Cuts in state funds and decreases in the value of UVA’s endowment have led to some belt-tightening on Grounds during the current economic turmoil, but University officials say the situation will be weathered in the same manner as past downturns. “Public universities are subject to the same exaggerated up-cycles and down-cycles that have affected almost all public entities during the last half-century,” President John T. Casteen III wrote in a letter to alumni.

Gov. Timothy Kaine announced cuts in October and December—the first amounting to $10.6 million, the second $12.4 million—that the University would have to absorb as part of a larger effort to meet revenue shortfalls in Virginia. The total of the two cuts equals a reduction of 15 percent of the state’s $160 million allocation to UVA’s $2 billion budget.

Casteen says the cuts came as no surprise and will not affect the University’s essential functions.

“In bad times, we protect our core work of teaching, conducting research, providing best-practice care for patients and providing public service,” he says.

The state cuts meant that a 2 percent salary increase that was scheduled to go into effect on Nov. 25 was deferred. Casteen assured employees, however, that layoffs are not planned.

“Layoffs have never been a part of our strategies when faced with budget cuts,” he wrote in an e-mail to members of the University community. A Web site,, has been set up to provide information about the effects of the cuts.

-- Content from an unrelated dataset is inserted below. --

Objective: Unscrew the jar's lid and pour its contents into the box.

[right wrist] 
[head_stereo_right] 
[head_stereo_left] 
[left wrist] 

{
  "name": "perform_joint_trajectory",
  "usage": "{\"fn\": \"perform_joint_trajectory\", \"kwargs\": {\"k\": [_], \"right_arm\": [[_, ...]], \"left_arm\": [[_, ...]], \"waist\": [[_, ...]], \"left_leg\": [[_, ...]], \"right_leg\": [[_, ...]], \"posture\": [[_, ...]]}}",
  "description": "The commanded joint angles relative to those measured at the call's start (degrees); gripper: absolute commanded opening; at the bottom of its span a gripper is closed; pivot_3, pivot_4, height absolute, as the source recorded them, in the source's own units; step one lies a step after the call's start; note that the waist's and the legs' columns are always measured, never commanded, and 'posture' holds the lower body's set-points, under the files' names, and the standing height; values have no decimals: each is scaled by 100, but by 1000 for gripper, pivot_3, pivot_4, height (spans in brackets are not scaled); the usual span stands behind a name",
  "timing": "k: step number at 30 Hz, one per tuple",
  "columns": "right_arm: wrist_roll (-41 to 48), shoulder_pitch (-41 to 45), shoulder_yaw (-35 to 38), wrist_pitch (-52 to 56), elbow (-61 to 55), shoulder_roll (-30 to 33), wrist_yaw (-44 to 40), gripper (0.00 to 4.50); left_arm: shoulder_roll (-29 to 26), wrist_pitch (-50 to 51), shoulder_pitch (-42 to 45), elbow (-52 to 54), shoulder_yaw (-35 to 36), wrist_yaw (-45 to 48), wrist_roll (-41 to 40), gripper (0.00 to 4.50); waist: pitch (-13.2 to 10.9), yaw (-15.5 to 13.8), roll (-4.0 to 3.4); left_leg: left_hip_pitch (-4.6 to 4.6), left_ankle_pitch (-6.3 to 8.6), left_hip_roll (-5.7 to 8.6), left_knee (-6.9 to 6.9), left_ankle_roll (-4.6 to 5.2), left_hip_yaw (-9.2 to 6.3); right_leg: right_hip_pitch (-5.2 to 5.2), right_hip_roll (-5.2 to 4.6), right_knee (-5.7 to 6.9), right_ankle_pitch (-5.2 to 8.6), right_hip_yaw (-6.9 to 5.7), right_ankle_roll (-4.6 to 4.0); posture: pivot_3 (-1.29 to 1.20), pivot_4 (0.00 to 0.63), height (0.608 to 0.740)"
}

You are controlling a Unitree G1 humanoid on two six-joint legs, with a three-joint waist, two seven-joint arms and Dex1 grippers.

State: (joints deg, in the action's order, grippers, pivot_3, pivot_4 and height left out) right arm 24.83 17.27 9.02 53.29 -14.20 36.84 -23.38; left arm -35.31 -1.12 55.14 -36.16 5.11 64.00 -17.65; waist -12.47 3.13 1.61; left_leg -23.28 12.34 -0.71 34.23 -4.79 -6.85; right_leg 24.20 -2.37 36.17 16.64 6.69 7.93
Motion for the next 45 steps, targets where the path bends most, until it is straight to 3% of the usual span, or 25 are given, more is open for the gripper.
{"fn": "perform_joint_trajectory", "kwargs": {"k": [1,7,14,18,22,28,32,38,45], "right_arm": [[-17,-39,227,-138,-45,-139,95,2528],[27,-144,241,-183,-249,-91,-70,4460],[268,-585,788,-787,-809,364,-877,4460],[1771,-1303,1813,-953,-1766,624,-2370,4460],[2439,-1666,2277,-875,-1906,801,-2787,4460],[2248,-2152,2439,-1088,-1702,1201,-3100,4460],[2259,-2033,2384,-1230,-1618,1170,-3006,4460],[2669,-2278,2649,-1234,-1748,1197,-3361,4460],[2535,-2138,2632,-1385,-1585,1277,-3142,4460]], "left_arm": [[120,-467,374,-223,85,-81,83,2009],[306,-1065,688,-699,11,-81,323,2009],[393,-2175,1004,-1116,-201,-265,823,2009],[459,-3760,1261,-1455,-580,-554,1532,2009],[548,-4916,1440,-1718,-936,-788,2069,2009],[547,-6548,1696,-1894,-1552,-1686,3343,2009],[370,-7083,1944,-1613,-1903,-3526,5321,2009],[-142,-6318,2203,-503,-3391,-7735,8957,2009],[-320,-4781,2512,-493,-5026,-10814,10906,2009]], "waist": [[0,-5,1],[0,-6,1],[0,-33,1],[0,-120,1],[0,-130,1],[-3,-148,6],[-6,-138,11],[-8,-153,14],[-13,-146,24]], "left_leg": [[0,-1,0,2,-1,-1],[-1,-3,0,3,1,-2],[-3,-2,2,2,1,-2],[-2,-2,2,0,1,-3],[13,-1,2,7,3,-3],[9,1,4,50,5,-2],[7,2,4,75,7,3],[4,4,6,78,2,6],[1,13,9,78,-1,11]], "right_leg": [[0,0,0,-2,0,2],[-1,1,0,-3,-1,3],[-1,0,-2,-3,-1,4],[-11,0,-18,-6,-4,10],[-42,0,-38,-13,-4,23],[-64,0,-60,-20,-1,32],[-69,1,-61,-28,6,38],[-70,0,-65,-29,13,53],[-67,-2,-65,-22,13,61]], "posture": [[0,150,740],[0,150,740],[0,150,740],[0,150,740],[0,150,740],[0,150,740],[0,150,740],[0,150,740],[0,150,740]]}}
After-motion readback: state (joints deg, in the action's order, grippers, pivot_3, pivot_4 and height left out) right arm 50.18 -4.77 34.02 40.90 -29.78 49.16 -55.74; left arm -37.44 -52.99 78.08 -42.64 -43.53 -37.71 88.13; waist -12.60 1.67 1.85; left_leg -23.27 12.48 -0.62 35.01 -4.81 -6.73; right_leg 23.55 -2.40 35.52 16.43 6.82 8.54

Leonard W. Sandridge, executive vice president and chief operating officer of the University, said UVA is doubling efforts to improve efficiency. “We are looking at the consolidation of units that have similar responsibilities. We are deferring our discretionary expenses, and we are managing [and reducing] our workforce through attrition.The loss in value of the University’s endowment coincides with the downturn in global equity markets. Managed by the University of Virginia Investment Management Co. (UVIMCO), the long-term pool decreased from $5.1 billion on June 30 to $3.9 billion on Dec. 31. That represents a 23.5 percent decrease, compared with a 29.5 percent decline in the S&P 500.

Sandridge said UVIMCO has sufficient liquid assets to cover its obligations and that UVA’s building program has not been curtailed.

“We benefit from a very diverse set of revenue sources that stabilizes our institution in times such as this,” Sandridge said in an open letter about the endowment.

Last June, University officials approved an increase in the annual distribution of the endowment from 4.5 to 5 percent. That action made $161 million available for operating expenses in the current fiscal year.

Sandridge says the University’s experience in previous downturns enables it to ensure long-term stability. “We have seen economic instability in the past, managed through it and emerged stronger,” he says.